+++ Exercise data +++

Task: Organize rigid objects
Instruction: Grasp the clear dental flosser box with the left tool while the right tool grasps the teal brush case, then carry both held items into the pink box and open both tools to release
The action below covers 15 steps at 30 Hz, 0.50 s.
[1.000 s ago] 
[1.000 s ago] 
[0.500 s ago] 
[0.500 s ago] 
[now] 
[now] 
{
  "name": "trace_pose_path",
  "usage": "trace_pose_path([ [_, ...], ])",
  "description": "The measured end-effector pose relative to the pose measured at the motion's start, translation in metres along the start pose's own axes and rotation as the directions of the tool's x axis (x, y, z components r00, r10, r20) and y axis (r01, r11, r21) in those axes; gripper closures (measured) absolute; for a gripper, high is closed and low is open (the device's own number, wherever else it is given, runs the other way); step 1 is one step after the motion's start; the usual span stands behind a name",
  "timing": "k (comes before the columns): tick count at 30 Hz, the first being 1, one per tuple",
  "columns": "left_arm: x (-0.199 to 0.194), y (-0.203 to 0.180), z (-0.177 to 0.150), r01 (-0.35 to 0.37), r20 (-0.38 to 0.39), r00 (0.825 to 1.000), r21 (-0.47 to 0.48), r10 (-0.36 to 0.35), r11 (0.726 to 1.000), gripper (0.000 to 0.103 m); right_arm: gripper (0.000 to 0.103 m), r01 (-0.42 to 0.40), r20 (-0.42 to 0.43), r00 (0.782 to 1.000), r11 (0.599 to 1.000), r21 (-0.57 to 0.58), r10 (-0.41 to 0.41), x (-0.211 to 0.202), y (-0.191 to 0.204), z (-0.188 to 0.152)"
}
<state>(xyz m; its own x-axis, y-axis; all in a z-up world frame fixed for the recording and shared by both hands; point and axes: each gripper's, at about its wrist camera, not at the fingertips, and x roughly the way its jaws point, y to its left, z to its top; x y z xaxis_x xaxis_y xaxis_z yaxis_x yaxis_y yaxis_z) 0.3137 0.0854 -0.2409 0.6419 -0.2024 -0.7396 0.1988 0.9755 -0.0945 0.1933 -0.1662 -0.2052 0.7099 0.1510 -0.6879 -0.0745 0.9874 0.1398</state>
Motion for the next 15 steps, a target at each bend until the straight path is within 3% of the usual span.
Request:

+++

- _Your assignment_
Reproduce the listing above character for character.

- _Task solution_
Task: Organize rigid objects
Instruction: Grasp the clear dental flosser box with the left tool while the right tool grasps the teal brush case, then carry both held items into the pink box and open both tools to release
The action below covers 15 steps at 30 Hz, 0.50 s.
[1.000 s ago] 
[1.000 s ago] 
[0.500 s ago] 
[0.500 s ago] 
[now] 
[now] 
{
  "name": "trace_pose_path",
  "usage": "trace_pose_path([ [_, ...], ])",
  "description": "The measured end-effector pose relative to the pose measured at the motion's start, translation in metres along the start pose's own axes and rotation as the directions of the tool's x axis (x, y, z components r00, r10, r20) and y axis (r01, r11, r21) in those axes; gripper closures (measured) absolute; for a gripper, high is closed and low is open (the device's own number, wherever else it is given, runs the other way); step 1 is one step after the motion's start; the usual span stands behind a name",
  "timing": "k (comes before the columns): tick count at 30 Hz, the first being 1, one per tuple",
  "columns": "left_arm: x (-0.199 to 0.194), y (-0.203 to 0.180), z (-0.177 to 0.150), r01 (-0.35 to 0.37), r20 (-0.38 to 0.39), r00 (0.825 to 1.000), r21 (-0.47 to 0.48), r10 (-0.36 to 0.35), r11 (0.726 to 1.000), gripper (0.000 to 0.103 m); right_arm: gripper (0.000 to 0.103 m), r01 (-0.42 to 0.40), r20 (-0.42 to 0.43), r00 (0.782 to 1.000), r11 (0.599 to 1.000), r21 (-0.57 to 0.58), r10 (-0.41 to 0.41), x (-0.211 to 0.202), y (-0.191 to 0.204), z (-0.188 to 0.152)"
}
<state>(xyz m; its own x-axis, y-axis; all in a z-up world frame fixed for the recording and shared by both hands; point and axes: each gripper's, at about its wrist camera, not at the fingertips, and x roughly the way its jaws point, y to its left, z to its top; x y z xaxis_x xaxis_y xaxis_z yaxis_x yaxis_y yaxis_z) 0.3137 0.0854 -0.2409 0.6419 -0.2024 -0.7396 0.1988 0.9755 -0.0945 0.1933 -0.1662 -0.2052 0.7099 0.1510 -0.6879 -0.0745 0.9874 0.1398</state>
Motion for the next 15 steps, a target at each bend until the straight path is within 3% of the usual span.
Request:

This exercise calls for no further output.